**Task prompt:** In the material below, find each line with the string "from" and copy it.

**Raw data:**
+ + + + + + +

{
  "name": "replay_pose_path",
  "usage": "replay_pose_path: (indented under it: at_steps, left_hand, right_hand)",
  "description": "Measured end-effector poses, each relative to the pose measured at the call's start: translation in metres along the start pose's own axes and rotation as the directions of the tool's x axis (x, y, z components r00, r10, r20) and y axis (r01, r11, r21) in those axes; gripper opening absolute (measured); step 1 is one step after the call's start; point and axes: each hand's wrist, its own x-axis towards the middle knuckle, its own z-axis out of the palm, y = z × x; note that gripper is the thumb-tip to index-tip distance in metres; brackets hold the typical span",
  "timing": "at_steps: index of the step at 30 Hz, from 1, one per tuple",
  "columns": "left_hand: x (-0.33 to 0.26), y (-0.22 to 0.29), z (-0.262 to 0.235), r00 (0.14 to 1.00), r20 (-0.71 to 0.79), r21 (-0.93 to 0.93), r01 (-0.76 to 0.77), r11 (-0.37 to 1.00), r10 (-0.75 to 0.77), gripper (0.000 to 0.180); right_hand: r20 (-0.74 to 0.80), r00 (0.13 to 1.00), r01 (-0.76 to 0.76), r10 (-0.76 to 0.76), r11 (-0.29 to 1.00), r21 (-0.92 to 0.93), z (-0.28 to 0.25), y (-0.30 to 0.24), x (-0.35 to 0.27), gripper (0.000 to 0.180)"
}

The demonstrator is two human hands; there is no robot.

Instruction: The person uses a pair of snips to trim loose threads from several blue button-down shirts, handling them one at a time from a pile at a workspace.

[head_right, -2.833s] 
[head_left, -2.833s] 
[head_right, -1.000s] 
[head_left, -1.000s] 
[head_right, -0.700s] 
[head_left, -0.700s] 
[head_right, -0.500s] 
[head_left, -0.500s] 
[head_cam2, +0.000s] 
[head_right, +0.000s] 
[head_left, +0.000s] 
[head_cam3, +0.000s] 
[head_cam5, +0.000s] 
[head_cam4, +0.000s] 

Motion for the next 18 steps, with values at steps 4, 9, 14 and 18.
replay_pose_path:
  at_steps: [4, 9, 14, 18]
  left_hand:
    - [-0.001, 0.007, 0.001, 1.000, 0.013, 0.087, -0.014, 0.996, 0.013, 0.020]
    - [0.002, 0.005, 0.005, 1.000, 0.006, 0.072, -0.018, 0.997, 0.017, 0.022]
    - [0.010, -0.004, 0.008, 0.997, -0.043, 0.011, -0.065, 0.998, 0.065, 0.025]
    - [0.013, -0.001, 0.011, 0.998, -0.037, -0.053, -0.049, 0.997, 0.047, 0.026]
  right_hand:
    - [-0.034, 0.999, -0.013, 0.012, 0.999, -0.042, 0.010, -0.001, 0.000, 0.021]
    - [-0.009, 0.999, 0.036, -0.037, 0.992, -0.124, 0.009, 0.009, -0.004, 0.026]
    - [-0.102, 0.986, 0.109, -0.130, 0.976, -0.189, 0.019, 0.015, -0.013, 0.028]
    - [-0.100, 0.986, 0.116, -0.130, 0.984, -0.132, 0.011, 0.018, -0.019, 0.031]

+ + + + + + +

**Task answer:**
  "timing": "at_steps: index of the step at 30 Hz, from 1, one per tuple",
Instruction: The person uses a pair of snips to trim loose threads from several blue button-down shirts, handling them one at a time from a pile at a workspace.

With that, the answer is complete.